Pick out all lines in the listing holding the string "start" and copy them.

╔══

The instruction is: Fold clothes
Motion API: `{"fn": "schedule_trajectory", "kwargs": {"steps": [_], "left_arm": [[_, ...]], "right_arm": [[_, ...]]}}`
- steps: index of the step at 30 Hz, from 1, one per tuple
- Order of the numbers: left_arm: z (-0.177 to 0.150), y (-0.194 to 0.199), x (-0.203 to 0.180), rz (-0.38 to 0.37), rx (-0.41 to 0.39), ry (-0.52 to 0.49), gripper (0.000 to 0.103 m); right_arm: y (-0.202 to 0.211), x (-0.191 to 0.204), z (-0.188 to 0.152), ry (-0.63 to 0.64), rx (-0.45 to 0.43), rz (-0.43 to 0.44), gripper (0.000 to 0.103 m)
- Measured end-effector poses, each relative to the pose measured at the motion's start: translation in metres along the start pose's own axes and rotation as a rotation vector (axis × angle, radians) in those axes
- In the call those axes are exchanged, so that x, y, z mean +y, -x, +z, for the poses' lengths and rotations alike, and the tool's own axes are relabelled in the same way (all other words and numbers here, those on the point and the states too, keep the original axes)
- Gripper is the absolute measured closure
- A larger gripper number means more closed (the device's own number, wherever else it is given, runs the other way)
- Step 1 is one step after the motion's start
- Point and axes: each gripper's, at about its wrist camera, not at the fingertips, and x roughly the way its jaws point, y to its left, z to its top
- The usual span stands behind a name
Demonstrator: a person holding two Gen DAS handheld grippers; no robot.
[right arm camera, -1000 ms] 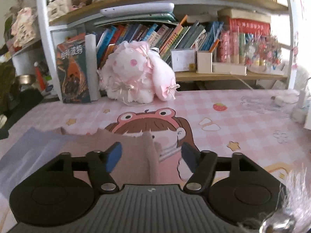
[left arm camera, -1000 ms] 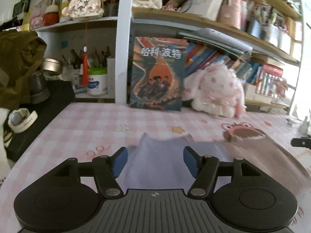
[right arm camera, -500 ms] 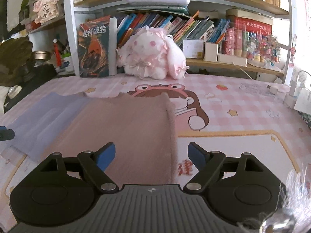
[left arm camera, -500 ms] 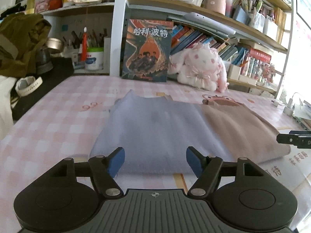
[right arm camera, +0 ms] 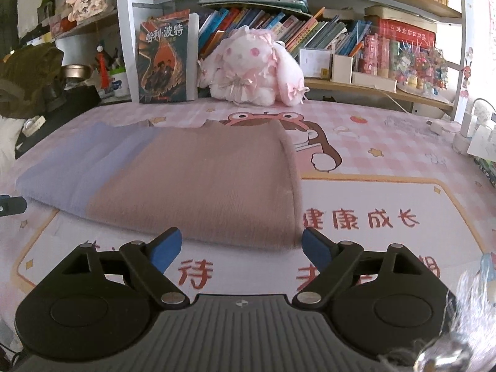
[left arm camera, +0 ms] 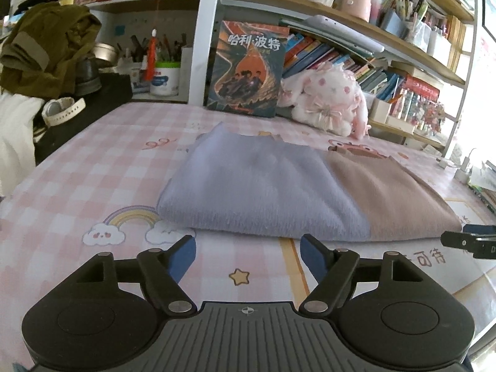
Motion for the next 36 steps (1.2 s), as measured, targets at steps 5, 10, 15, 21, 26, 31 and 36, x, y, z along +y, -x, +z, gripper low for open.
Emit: {"fn": "schedule_trajectory", "kwargs": {"steps": [5, 10, 15, 21, 26, 31, 36], "left_arm": [[-0.003, -0.003, 0.007, 0.026, 0.022, 0.055, 0.026], [-0.003, -0.005, 0.026, -0.016, 0.012, 0.245, 0.027], [-0.001, -0.009, 0.048, -0.057, -0.006, 0.473, 0.028], [0.001, -0.014, 0.062, -0.007, -0.041, 0.628, 0.037], [0.011, -0.025, 0.061, 0.035, -0.035, 0.636, 0.039], [0.017, -0.033, 0.061, 0.051, -0.021, 0.653, 0.039], [0.019, -0.035, 0.062, 0.062, -0.017, 0.677, 0.039]], "right_arm": [[-0.001, 0.001, -0.008, -0.003, 0.012, 0.002, 0.016], [-0.005, 0.0, -0.015, -0.02, 0.028, 0.012, 0.016], [-0.005, 0.001, -0.018, -0.02, 0.018, 0.014, 0.016], [-0.004, 0.0, -0.02, -0.021, 0.009, 0.022, 0.016], [-0.003, -0.004, -0.017, -0.043, 0.004, 0.045, 0.017], [0.008, -0.01, 0.003, -0.065, -0.085, 0.071, 0.018], [-0.013, -0.02, 0.029, -0.069, -0.075, 0.044, 0.026]]}}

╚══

- SOLUTION FOR THIS TASK
- Measured end-effector poses, each relative to the pose measured at the motion's start: translation in metres along the start pose's own axes and rotation as a rotation vector (axis × angle, radians) in those axes
- Step 1 is one step after the motion's start

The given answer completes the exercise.